Cautions on the IVE Spiritual Exercises



The preaching of the spiritual exercises of St Ignatius have long been a staple of the IVE under Fr. Buela.  While  the exercises in and of themselves are certainly a great spiritual gift, we have been concerned for some time that their traditional purpose as an opportunity for discernment was being deformed by the IVE practitioners.  

Specifically, we have increasingly heard stories where the conscience of those attending the exercises has been influenced both directly and indirectly by the IVE priest with regards to discernment of a vocation.  This is contrary to the explicit instructions of St Ignatius:
He who is giving the Exercises ought not to influence him who is receiving them more to poverty or to a promise, than to their opposites, nor more to one state or way of life than to another.
Unfortunately, many IVE priests do influence those attending, especially during one on one direction or confession.  This was the experience of our friend Laura Monica.  It was also the experience of another reader who remarked that during the exercises "it was funny how the only answer seemed to be 'join the order'."  These stories have us concerned that the IVE have warped the spiritual exercises into a tool for recruiting vocations.  

Thankfully, Ines Pascaul, a previous attendee of the IVE exercises in their weekend form, had the same concerns and asked to share them with the readers of this site.  This paragraph from the latter portion of her letter captures perfectly our the concerns regarding discernment:
"With timing, with the emphasis, and with many other subtle methods, the IVE way of conducting the Spiritual Exercises does not conform with Ignatius’ view of the role of the person giving the exercises... the retreat becomes about the teachings of the particular priest rather than allowing the individual to hear whatever it is that God wants to communicate at that time… When individuals viscerally experience their intense brokenness and sinfulness without also simultaneously experiencing God’s love for them… they enter an extremely vulnerable and frightening place…  In this tumult, entering the IVE/SSVM can seem like the obvious solution.
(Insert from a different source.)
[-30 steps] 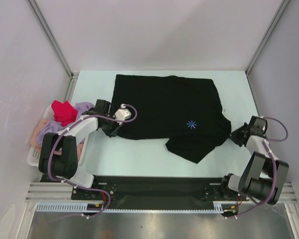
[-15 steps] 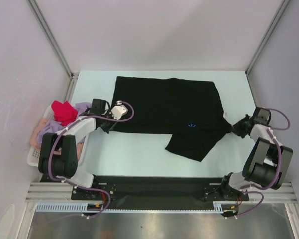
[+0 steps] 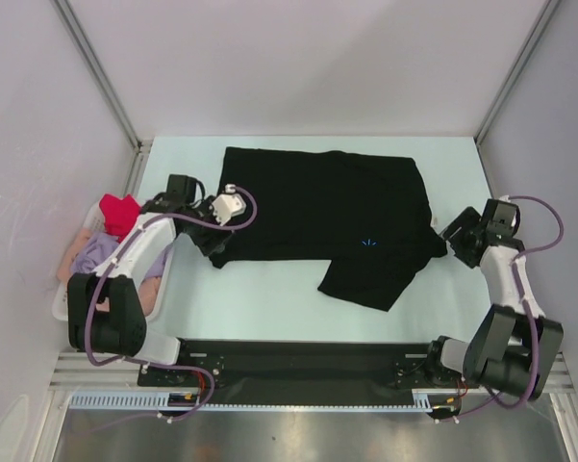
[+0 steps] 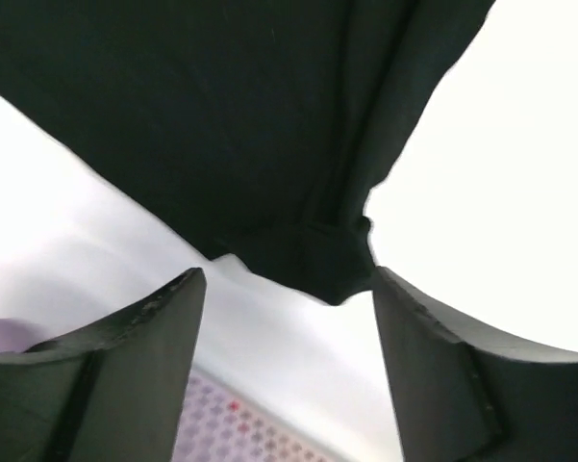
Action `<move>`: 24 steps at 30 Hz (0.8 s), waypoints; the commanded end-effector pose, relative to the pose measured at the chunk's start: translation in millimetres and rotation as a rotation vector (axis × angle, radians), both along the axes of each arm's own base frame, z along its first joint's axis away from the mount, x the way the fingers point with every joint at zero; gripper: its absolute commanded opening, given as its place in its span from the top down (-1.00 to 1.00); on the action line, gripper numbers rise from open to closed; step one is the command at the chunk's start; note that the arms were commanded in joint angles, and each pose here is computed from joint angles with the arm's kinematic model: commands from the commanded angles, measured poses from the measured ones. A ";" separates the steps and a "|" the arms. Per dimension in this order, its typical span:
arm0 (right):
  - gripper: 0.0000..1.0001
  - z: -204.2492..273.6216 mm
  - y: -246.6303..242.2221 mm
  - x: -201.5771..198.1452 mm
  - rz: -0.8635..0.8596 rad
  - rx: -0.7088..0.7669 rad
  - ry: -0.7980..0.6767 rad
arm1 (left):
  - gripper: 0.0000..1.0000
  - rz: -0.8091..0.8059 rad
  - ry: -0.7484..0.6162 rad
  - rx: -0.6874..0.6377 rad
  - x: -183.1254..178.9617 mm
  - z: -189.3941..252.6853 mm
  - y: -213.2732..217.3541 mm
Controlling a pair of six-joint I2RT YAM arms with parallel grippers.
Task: Fold and stack the t-shirts
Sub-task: Flatten the tshirt out
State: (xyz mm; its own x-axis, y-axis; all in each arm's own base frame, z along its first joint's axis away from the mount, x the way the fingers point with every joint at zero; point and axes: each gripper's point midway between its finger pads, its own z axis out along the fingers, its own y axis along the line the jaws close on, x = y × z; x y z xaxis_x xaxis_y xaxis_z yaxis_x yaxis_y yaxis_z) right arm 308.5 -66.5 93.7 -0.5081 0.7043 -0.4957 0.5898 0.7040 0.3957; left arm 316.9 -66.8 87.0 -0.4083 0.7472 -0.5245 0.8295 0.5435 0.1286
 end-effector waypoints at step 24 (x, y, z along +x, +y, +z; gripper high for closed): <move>0.68 -78.3 116.9 -47.2 0.241 0.075 0.185 | -0.14 -0.126 0.131 0.027 -44.3 -6.0 -17.0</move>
State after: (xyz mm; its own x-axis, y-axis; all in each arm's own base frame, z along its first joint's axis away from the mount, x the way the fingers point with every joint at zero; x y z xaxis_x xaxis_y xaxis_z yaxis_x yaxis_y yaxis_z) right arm 254.9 49.0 19.9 -0.7526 0.5739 -0.3228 0.4762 0.8130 0.3352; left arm 273.2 -71.2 52.0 -0.4279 0.8218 -0.3762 0.8865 0.4627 0.0023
They are able to run from their selves and their pain and towards the certainty that a life with the IVE/SSVM would seem to provide. This is simply not the freedom to serve God with generosity that Ignatius sought to let others experience.  It is positively dangerous especially because individuals who chose to take the risk to go on retreats are often already in a vulnerable place…"
Before going forward, we want to repeat here as we have done many times before that there are many very, very good men among the IVE priests. (The writer strongly agrees with this and is grateful for the hospitality and kindness received.)  They were raised in this method of the exercises and of discernment.  The individual priests are not to be faulted for any issues outlined below.  They are made to preach the exercises regardless of their level of training, time for preparation, or conflict with additional responsibilities.  Many are equally uncomfortable with it - albeit for different reasons.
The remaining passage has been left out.